On another outing earlier in the week we took a walk down the Bowmanville Creek valley and found a different sort of ice! At some point in the last few weeks the Bowmanville Creek has jammed up somewhere, perhaps under the 401 bridge, and flooded its banks. In doing so it deposited some huge ice chunks all over the forests beside the creek. The paved trail that follows the creek was quite impassable due to large areas of ice chunks jumbled together to make footing treacherous. It was however neat to look at and Isaiah liked playing at being a Polar Explorer. A few photos of the Bowmanville valley this week!!

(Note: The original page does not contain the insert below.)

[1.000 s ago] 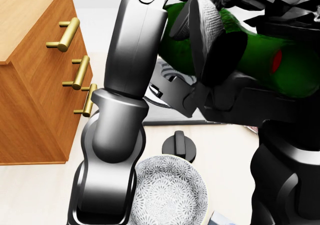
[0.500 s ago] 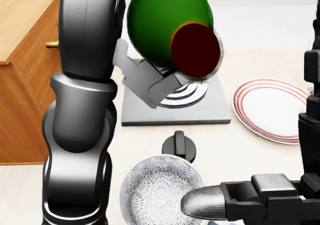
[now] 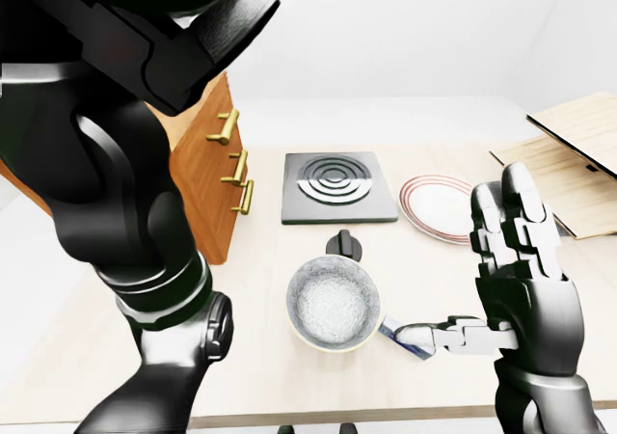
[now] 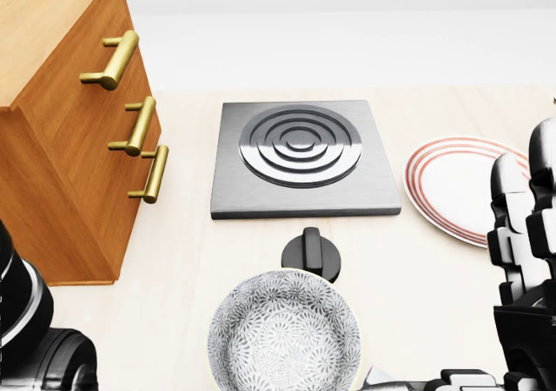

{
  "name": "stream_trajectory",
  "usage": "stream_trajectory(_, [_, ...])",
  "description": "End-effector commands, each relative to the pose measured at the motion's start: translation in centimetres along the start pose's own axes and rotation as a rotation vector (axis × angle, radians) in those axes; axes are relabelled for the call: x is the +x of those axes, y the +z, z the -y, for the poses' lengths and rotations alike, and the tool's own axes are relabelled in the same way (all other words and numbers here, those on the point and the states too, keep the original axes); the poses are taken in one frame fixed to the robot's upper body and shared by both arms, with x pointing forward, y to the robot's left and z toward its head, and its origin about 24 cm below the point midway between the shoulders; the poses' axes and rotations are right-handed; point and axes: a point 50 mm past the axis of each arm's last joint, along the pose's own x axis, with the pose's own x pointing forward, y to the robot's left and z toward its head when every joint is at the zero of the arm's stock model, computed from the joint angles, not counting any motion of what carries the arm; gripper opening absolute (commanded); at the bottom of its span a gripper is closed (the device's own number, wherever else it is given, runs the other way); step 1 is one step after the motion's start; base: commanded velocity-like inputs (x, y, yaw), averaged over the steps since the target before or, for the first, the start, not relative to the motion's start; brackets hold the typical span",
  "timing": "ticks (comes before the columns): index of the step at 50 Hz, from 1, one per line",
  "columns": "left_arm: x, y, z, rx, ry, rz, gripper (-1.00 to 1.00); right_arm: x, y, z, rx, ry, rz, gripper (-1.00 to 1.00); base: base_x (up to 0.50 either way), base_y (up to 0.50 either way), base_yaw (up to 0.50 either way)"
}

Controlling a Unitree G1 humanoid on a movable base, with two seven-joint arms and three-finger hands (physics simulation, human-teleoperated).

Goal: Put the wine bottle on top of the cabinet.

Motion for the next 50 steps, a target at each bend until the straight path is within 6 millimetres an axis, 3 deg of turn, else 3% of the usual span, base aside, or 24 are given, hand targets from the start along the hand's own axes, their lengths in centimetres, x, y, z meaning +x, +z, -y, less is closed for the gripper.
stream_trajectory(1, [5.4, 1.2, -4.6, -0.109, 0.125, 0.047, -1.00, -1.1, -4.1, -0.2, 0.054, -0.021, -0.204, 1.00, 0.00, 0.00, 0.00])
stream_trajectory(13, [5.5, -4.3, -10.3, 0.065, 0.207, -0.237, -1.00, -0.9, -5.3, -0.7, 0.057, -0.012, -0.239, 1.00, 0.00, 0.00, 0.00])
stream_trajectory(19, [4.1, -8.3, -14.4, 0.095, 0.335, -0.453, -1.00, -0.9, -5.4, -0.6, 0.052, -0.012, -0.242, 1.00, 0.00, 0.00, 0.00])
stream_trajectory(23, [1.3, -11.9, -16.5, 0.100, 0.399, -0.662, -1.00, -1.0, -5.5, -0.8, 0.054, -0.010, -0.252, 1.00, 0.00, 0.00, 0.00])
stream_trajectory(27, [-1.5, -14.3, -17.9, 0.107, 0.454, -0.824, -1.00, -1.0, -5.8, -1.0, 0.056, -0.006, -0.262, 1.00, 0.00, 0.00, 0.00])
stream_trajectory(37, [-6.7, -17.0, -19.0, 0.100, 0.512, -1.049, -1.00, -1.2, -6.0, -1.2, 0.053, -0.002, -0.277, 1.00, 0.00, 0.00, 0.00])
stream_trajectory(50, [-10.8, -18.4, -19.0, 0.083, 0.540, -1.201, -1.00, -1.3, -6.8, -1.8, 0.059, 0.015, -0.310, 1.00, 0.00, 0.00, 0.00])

Although the photos don't really show them some of these blocks are two feet thick and ten feet long. I wouldn't have wanted to be walking down this trail in the midst of the flood!
AND FINALLY here we have my own little version of support for all the athletes competing in the Olympics out in Vancouver this month. I know the Inuit wouldn't think much of my effort, but hey, the kids got a kick out of it, and that is what counts. Go Canada Go!!!